Neil Dudgeon as DCI John Barnaby and Jason Hughes as DS Ben Jones
Jason Hughes as DS Jones and Neil Dudgeon as DCI Barnaby. Pics: ITV

Death and the Divas is the first of a new series of Midsomer Murders, starting at 8pm on Wednesday, 2 January, on ITV1. Writer and blogger Pat Nurse investigates the success of a procedural that some may see as twee and silly, but which is still going strong after 15 years and is one of the most-sold British shows around the world…

The curtain comes up on the quintessentially English detective mystery series Midsomer Murders when a new three-episode series of the popular drama is launched in the New Year.

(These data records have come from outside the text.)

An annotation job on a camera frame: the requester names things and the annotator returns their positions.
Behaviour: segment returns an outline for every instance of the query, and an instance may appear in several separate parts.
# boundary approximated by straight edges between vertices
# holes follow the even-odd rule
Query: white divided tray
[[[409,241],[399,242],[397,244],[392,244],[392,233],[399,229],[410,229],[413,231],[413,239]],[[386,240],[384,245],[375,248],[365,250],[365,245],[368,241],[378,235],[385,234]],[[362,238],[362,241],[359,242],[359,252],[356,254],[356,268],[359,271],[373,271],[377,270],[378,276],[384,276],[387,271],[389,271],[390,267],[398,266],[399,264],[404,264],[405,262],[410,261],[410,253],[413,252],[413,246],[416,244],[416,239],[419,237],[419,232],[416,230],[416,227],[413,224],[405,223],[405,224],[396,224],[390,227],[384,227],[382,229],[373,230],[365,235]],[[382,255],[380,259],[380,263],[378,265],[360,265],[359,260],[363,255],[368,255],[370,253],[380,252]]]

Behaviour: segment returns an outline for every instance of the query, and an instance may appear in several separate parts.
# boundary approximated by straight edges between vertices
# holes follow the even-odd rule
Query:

Caroline Munro as the Evil Priestess, a figure of glamorous evil in a Stella Harris movie, with Georgina Beedle as a young Stella Harris
Georgina Beedle as a young Stella Harris in Death and the Divas

It has the usual mix of theatrical intrigue and suspense, and a cast of characters who live in the green and pleasant county of Midsomer – a somewhat idealised version of a country that has changed dramatically in the 15 years since the first pilot was shown on TV and possibly the reason why it continues to enjoy such huge popularity. It shows the Empire culture attitude of a country struggling in modern times with its identity and gives viewers a taste of Olde Englande nostalgia.

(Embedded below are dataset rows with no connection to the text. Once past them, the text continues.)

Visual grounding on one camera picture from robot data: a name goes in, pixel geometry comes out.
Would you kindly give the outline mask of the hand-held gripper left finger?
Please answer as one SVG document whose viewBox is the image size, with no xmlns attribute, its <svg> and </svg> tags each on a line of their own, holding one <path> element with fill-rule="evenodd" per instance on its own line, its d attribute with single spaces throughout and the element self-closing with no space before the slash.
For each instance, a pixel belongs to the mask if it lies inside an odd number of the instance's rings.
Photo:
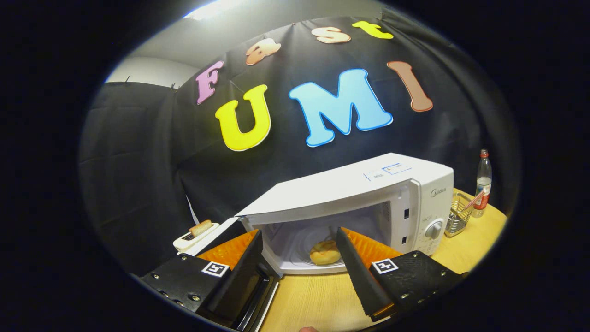
<svg viewBox="0 0 590 332">
<path fill-rule="evenodd" d="M 220 258 L 179 254 L 146 273 L 141 281 L 177 306 L 207 319 L 238 319 L 258 282 L 262 248 L 261 235 L 255 233 L 234 267 Z"/>
</svg>

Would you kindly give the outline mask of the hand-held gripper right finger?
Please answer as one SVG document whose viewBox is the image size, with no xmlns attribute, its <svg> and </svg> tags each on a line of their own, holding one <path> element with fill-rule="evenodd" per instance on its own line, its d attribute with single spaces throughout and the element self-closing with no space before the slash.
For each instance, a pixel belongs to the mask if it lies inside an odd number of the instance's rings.
<svg viewBox="0 0 590 332">
<path fill-rule="evenodd" d="M 372 321 L 409 315 L 464 279 L 419 250 L 401 254 L 345 227 L 337 230 L 336 245 L 363 311 Z"/>
</svg>

Ethnically diverse it isn’t, but it is representative of British eccentricity. You can expect victims to be bumped off somewhere between afternoon tea and a cricket match on the village green. More victims will follow the Sunday Church service and the local fayre, and maybe the murderer will be discovered after watching a round of May Day dancing by Morris Dancers after foraging for the murder weapon in poisonous mushroom fields, or staving someone’s head in at the top of the bell tower.

Midsomer deaths based on Hammer Horrors

Harriet Walter as Diana Davenport, a Hollywood star and Stella's younger sister
Harriet Walter as Diana Davenport

The first episode of the new series of Midsomer Murders harks back to the days of the Hammer horror films of the 1960s, with murder following in the footsteps of roles previously played by fading star Stella Harris (Sinead Cusack).

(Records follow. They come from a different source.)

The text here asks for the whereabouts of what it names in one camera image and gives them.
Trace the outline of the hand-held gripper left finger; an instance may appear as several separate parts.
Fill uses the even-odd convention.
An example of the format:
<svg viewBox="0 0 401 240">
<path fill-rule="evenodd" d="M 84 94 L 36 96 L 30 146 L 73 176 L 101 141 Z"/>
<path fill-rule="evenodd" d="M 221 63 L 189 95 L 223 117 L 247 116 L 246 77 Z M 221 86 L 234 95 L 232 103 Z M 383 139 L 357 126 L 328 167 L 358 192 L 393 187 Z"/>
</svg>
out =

During a screening of one of Stella’s old gothic cult films in a local Midsomer festival, journalist Eve Lomax (Sasha Waddell) is killed. She was writing a book on Stella and her more famous sister, Hollywood actress Diana Devenport (Harriet Walter), and may have uncovered a secret that someone obviously didn’t want to get out.

As this is Midsomer, the murder capital of TV land, the slayings don’t stop there. That’s just the beginning of many more to come in a convoluted plot based on secrets and lies and sibling rivalry, but DCI Barnaby (the second), played by Neil Dudgeon, will work it out. He always does and maybe his cute little sidekick Sykes will help him as much as his sergeant DS Ben Jones (Jason Hughes).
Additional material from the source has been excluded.